Allerdings tun sich gerade schwache Leser/innen schwer mit einem Unterricht, der auf diese Verfahren setzt und entsprechend offen angelegt ist. Sie tendieren dazu, den Lektüreprozess selbst zu meiden. Um dem entgegenzuwirken, kann die Lektüre in die Unterrichtszeit verlegt werden oder das regelmäßige Lesen von Kinder- und Jugendbüchern wird über eine längere Zeit hinweg verordnet. Dann wird es mit Anreizen oder Sanktionen versehen, um sicherzustellen, dass tatsächlich gelesen wird. Die Freiheit der Lektürewahl wird aber trotzdem gewährt, um den Freizeit-Charakter des Lesens wenigstens ein Stück weit zu wahren. Solche Vielleseverfahren gehen über Animationen hinaus, indem sie die eigenständige Lektüre von Büchern tatsächlich einfordern (vgl. detailliert Lange 2012). Im Unterschied zum eigentlichen Literaturunterricht inszenieren sie viel Lektüre und wenig oder keine weitere gemeinsame Verarbeitung des Gelesenen, die Menge steht klar im Vordergrund. Gute spätere Leser/innen, so kann man nämlich beobachten, blicken regelmäßig auf Viellesephasen in ihrer Kindheit und Jugend zurück – viel Lesen steigere gewissermaßen von selbst die Motivation und darüber auch die Lesekompetenz, so die optimistische Annahme, die diesen Verfahren zugrunde liegt.

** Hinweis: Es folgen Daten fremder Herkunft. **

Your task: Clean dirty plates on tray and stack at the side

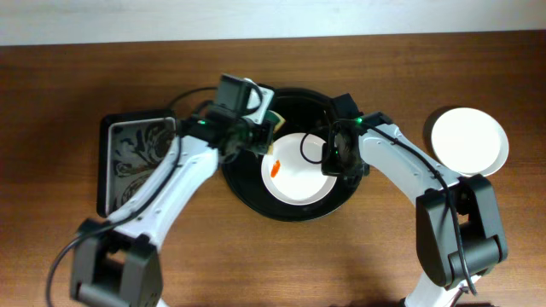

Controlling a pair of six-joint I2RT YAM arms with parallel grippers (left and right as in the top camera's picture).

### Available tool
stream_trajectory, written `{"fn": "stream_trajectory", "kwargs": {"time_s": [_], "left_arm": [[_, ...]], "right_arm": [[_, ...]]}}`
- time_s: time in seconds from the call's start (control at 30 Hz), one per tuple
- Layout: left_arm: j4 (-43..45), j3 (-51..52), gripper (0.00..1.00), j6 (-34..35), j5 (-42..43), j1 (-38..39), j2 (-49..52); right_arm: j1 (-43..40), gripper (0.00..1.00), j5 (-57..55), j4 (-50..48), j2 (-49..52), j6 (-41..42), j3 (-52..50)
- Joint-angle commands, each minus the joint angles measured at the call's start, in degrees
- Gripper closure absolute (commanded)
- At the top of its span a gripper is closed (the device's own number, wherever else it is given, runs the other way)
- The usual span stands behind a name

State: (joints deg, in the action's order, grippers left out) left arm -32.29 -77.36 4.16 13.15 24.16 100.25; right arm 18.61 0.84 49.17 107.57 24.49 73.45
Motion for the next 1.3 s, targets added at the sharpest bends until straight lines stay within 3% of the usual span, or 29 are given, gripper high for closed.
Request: {"fn": "stream_trajectory", "kwargs": {"time_s": [0.0,0.1,0.2,0.3,0.5,0.73,0.87,1.13,1.27], "left_arm": [[0.39,-0.46,1.0,8.17,3.8,3.1,6.47],[0.35,-0.42,1.0,19.43,5.68,3.96,10.64],[0.39,-0.42,1.0,23.26,11.54,3.98,16.74],[0.37,-0.42,1.0,23.26,12.09,3.96,18.32],[-0.7,-0.42,1.0,23.12,0.17,3.96,20.55],[-0.96,-0.72,1.0,16.04,-18.69,3.96,20.83],[-1.88,-1.9,1.0,13.68,-23.26,3.96,20.83],[-12.68,-12.2,1.0,13.75,-30.56,3.96,20.81],[-13.44,-13.73,1.0,13.75,-30.49,4.2,20.81]], "right_arm": [[-0.26,0.96,-2.45,0.0,-0.39,-1.77,0.83],[-0.26,0.96,-2.45,-0.11,-0.39,-1.75,0.83],[-0.26,0.96,-2.47,-0.11,-0.39,-1.75,0.83],[-0.26,0.96,-2.47,-0.11,-0.39,-1.73,0.83],[-0.26,0.96,-2.45,-0.09,-0.39,-1.75,0.83],[-0.26,0.96,-2.67,-0.07,-0.39,-1.75,0.83],[-0.26,0.96,-2.91,-0.04,-0.39,-1.75,0.83],[-0.26,0.96,-4.37,0.33,-0.39,-1.55,0.83],[-0.24,0.96,-2.6,-0.37,-0.39,-2.82,0.83]]}}
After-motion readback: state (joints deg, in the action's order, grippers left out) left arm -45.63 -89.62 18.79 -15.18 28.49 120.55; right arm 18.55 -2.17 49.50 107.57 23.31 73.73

Es liegt nah, in diese mehr oder weniger offenen Konzepte von Leseförderung – in den gezielten Literaturunterricht, in Leseanimationen oder in Vielleseverfahren – literarische Texte in den Herkunftssprachen der mehrsprachigen Schüler/innen einzubeziehen: Kinder- oder Jugendbücher, die außer in Deutsch auch in den Herkunftssprachen vorliegen, können als Klassenlektüre im Literaturunterricht, in leseanimierenden Settings oder auch im Rahmen von Vielleseprogrammen angeboten werden. Dadurch wird das eigenständige Lesen angeregt, die Familiensprache der Kinder wird ebenfalls gefördert, der „monolinguale Habitus“ (Gogolin 1994) in der schulischen Begegnung mit Texten wird relativiert und die Erstsprachen werden wertgeschätzt – das sind alles lesedidaktisch erstrebenswerte Ziele. In Anschlusskommunikationen nach der Lektüre und in weiteren Textverarbeitungsschritten kann Mehrsprachigkeit dann als Ressource für das individuelle Textverstehen und für das interkulturelle Miteinander im Schulunterricht wirksam werden (vgl. Schiedermair 2017; Naphegyi 2015; Jeuk 2017).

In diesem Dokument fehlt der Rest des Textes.